On Tue, 17 Oct 2023 09:32:34 +0800
Shuai Xue <xueshuai@linux.alibaba.com> wrote:

> This commit adds the PCIe Performance Monitoring Unit (PMU) driver support
> for T-Head Yitian SoC chip. Yitian is based on the Synopsys PCI Express
> Core controller IP which provides statistics feature. The PMU is a PCIe
> configuration space register block provided by each PCIe Root Port in a
> Vendor-Specific Extended Capability named RAS D.E.S (Debug, Error
> injection, and Statistics).
> 
> To facilitate collection of statistics the controller provides the
> following two features for each Root Port:
> 
> - one 64-bit counter for Time Based Analysis (RX/TX data throughput and
>   time spent in each low-power LTSSM state) and
> - one 32-bit counter for Event Counting (error and non-error events for
>   a specified lane)
> 
> Note: There is no interrupt for counter overflow.
> 
> This driver adds PMU devices for each PCIe Root Port. And the PMU device is
> named based the BDF of Root Port.
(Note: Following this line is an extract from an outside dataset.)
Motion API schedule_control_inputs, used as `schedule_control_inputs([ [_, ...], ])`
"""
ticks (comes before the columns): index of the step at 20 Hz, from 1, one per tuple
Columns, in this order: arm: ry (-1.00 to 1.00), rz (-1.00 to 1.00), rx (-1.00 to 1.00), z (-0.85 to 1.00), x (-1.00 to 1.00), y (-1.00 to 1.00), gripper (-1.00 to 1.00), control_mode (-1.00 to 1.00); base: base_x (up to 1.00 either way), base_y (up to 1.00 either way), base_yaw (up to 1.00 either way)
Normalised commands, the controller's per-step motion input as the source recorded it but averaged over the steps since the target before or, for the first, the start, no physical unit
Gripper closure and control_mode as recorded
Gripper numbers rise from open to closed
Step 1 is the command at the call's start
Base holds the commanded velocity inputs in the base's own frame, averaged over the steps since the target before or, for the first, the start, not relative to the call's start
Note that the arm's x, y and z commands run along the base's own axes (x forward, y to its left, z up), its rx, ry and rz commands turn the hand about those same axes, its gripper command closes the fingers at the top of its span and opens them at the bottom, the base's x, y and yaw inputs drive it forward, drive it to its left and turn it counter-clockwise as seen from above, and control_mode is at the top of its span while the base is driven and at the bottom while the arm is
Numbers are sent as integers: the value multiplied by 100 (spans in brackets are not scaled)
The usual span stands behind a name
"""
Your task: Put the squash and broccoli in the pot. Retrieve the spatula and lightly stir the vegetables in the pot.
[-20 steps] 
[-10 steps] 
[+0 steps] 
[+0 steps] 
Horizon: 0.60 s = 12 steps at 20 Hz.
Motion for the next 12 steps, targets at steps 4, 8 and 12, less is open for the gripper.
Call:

For example,
> 
>     30:03.0 PCI bridge: Device 1ded:8000 (rev 01)
> 
> the PMU device name for this Root Port is dwc_rootport_3018.
> 
> Example usage of counting PCIe RX TLP data payload (Units of 16 bytes)::

Question follow through from previous patch comment, why not just
multiply it by 16 when you read it?  Is something in perf going to
overflow?

> 
>     $# perf stat -a -e dwc_rootport_3018/Rx_PCIe_TLP_Data_Payload/
> 
> average RX bandwidth can be calculated like this:
> 
>     PCIe TX Bandwidth = PCIE_TX_DATA * 16B / Measure_Time_Window
> 
> Signed-off-by: Shuai Xue <xueshuai@linux.alibaba.com>

Most of the comments inline aren't perf driver specific.  To me that
part of it looks fine but I'm only an intermittent reviewer of perf
drivers, so that needs more eyes!

Anyhow, to my eyes this is coming together well but there are a few things
that don't look quite right yet.

...

> +#define DWC_PCIE_LANE_EVENT_MAX_PERIOD		GENMASK_ULL(31, 0)
> +#define DWC_PCIE_TIME_BASED_EVENT_MAX_PERIOD	GENMASK_ULL(63, 0)
> +
> +struct dwc_pcie_pmu {
> +	struct pmu		pmu;
> +	struct pci_dev		*pdev;		/* Root Port device */
> +	u16			ras_des;	/* RAS DES capability offset */

Could call it ras_des_offset as then the comment wouldn't be needed...

> +	u32			nr_lanes;
> +
> +	struct list_head	pmu_node;
> +	struct hlist_node	cpuhp_node;
> +	struct perf_event	*event[DWC_PCIE_EVENT_TYPE_MAX];
> +	int			on_cpu;
> +	bool			registered;
> +};
>

> +static void dwc_pcie_pmu_unregister_pmu(void *data)
> +{
> +	struct dwc_pcie_pmu *pcie_pmu = data;
> +
> +	if (!pcie_pmu->registered)
> +		return;
> +
> +	perf_pmu_unregister(&pcie_pmu->pmu);
> +	pcie_pmu->registered = false;
> +	list_del(&pcie_pmu->pmu_node);
For simplicity or reviewing I'd expect either:
a) Exact reverse order of what happened in probe.
b) A comment on why not.

That probably jus means that the perf_pmu_unregister
should be first.

> +}

...

> +static int dwc_pcie_pmu_probe(struct platform_device *plat_dev)
> +{
> +	struct pci_dev *pdev = NULL;
> +	struct dwc_pcie_pmu *pcie_pmu;
> +	bool notify = false;
> +	char *name;
> +	u32 bdf;
> +	int ret;
> +
> +	/* Match the rootport with VSEC_RAS_DES_ID, and register a PMU for it */
> +	for_each_pci_dev(pdev) {
> +		u16 vsec;
> +		u32 val;
> +
> +		if (!(pci_is_pcie(pdev) &&
> +		      pci_pcie_type(pdev) == PCI_EXP_TYPE_ROOT_PORT))
> +			continue;
> +
> +		vsec = pci_find_vsec_capability(pdev, PCI_VENDOR_ID_ALIBABA,
> +						DWC_PCIE_VSEC_RAS_DES_ID);
> +		if (!vsec)
> +			continue;
> +
> +		pci_read_config_dword(pdev, vsec + PCI_VNDR_HEADER, &val);
> +		if (PCI_VNDR_HEADER_REV(val) != 0x04 ||
> +		    PCI_VNDR_HEADER_LEN(val) != 0x100)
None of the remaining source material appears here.